Problem => Restate word for word the line with "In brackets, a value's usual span" and all lines after it; please stop only at the end of the listing below.

----------

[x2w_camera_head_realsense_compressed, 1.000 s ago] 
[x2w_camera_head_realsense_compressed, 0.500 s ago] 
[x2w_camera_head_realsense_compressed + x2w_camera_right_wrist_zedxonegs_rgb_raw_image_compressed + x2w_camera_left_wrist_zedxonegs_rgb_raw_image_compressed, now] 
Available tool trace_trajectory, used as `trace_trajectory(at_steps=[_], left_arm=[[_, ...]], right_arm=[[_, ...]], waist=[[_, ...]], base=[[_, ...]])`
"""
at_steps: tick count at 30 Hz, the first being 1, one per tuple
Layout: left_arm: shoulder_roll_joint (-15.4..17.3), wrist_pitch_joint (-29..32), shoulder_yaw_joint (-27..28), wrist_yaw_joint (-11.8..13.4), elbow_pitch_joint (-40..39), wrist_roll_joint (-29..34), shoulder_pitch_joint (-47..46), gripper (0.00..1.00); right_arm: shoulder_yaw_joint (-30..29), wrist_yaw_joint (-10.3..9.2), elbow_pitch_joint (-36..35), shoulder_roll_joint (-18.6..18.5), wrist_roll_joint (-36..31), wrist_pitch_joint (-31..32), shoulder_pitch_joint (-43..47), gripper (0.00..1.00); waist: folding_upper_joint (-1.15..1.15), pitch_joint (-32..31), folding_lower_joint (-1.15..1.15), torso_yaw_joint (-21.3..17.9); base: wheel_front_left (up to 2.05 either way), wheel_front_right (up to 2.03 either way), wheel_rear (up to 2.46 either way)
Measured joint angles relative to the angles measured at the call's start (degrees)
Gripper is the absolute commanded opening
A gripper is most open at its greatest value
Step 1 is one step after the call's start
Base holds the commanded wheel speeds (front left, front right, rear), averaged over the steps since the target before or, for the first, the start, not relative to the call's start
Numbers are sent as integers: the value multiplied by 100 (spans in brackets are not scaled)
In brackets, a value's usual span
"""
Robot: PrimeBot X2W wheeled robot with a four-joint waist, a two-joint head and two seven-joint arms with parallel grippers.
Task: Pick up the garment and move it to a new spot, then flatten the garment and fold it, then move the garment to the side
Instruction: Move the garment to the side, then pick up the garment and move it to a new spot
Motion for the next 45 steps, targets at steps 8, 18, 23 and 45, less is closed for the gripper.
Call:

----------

Response to this exercise =>
In brackets, a value's usual span
"""
Robot: PrimeBot X2W wheeled robot with a four-joint waist, a two-joint head and two seven-joint arms with parallel grippers.
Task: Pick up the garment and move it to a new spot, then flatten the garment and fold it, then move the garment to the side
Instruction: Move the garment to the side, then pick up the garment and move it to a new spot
Motion for the next 45 steps, targets at steps 8, 18, 23 and 45, less is closed for the gripper.
Call:

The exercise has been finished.